I shrug, trying to get my head around what he might mean.

‘All the things that piss you off,’ he adds, winking broadly at his brother. And suddenly he throws his hands in the air and starts yelling. ‘The price of bloody drinks in bars, Rose! Guys that don’t come through! Ya family.’ He pauses for a moment and looks out the window before turning back to me. ‘George Bush and the friggin’ war. High heels that crack your ankles. The way lipsticks melt! I don’t know, Rose! Girl things. Big things and small things and every bloody thing in between!’

I nod slowly, a bit taken aback.

‘Think you can?’

‘Why me?’

‘I heard that you were smart,’ he said.

‘Well,’ I shrug, pleased. Danny must have told him about my VCE score. ‘It sure sounds a lot easier than writing about the things I love.’

‘That’s the spirit!’ he says, clapping me on the back, and the three of us suddenly crack up laughing. He pulls out his card. ‘Here. Just email it to me in the next couple of days and we’ll take it from there.’

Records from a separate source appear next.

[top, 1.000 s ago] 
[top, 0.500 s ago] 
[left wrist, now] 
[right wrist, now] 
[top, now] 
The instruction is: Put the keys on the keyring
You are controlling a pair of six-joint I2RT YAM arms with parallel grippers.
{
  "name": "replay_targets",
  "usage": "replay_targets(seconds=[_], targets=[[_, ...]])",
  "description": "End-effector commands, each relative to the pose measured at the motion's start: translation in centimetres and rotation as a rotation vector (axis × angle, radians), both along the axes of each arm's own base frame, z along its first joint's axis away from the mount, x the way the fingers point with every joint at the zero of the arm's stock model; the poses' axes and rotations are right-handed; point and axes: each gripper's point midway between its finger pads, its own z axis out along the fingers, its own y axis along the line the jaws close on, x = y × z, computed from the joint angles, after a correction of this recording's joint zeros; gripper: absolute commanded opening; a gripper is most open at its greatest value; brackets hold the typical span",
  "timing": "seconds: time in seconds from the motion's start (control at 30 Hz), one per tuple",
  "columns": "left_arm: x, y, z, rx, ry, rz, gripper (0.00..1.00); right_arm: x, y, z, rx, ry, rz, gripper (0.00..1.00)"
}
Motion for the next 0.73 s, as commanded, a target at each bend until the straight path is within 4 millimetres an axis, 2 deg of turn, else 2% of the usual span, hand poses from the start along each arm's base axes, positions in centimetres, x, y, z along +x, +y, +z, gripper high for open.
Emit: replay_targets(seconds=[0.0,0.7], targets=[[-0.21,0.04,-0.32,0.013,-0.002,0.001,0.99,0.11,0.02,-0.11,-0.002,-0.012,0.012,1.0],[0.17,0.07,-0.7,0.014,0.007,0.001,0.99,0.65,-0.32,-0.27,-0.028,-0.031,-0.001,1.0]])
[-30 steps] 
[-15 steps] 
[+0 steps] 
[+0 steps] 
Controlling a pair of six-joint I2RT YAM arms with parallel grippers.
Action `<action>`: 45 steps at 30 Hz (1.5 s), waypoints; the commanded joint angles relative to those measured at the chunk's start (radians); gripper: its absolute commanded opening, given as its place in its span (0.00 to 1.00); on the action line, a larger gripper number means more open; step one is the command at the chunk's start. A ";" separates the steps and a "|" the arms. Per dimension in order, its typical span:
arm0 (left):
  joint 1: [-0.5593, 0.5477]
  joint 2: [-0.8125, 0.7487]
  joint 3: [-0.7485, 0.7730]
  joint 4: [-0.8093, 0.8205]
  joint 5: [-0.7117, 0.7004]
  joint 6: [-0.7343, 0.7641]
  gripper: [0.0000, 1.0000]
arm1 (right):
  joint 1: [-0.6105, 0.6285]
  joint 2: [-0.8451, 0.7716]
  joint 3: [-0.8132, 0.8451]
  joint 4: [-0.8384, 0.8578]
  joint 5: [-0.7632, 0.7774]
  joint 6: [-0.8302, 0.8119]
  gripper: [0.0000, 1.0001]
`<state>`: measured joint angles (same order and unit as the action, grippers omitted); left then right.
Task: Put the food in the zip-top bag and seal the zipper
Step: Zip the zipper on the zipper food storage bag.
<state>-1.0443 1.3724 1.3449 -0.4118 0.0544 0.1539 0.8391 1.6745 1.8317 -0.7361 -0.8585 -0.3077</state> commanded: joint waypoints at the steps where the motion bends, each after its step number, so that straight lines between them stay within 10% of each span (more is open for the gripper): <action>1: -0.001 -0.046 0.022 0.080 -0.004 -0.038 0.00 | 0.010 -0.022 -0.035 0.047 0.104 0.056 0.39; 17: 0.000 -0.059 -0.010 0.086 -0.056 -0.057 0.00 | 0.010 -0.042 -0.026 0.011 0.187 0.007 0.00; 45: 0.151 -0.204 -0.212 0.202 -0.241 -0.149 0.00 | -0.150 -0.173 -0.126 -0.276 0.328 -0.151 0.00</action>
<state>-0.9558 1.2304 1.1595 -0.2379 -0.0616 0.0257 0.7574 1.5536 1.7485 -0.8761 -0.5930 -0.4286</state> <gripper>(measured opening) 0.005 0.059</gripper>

In case you’re thinking it involves good money and working in some groovy little office full of cool, like-minded music freaks, or free tickets to concerts where I meet famous people backstage - then think again. I email Roger my piece every week and I never see anyone. I don’t have any contact with older, more experienced journalists who could show me the ropes or how to do things better. And I have to pick up my copy of the paper from the local café, just like everyone else. Nor do I get any feedback, except for the occasional phone call from Roger telling me I’ve stuffed up in some way. Maybe I’ve gone over my word limit or, more commonly, this week’s ‘rave’ isn’t quite up to last week’s. He’s always telling me to crank things up a bit. I never know what the hell he’s talking about, so I just do what I do, and each week when I pick up my copy of the paper, there’s my piece under the name of Ms Angst.

I should add that every week I half expect to not find it there, to have been given the heave-ho. It’s not that I’d mind that much. I’m not one of those people who has always wanted to be a writer. The pay is crap (I still have to work as many hours as a waitress as I used to), and churning out those 300 words takes me more time that I care to admit. At the start of every week I think, Well, this is it, I’ve got nothing to write about. But by the time Thursday comes around I’ve usually had a bash at two or three subjects. I pick one and spend most of Friday – my day off from the café - polishing it up and sending it off.
So don’t freak when you see the Don’tcha just hate … line.  It’s just me chewing over a possible little diatribe for Roger.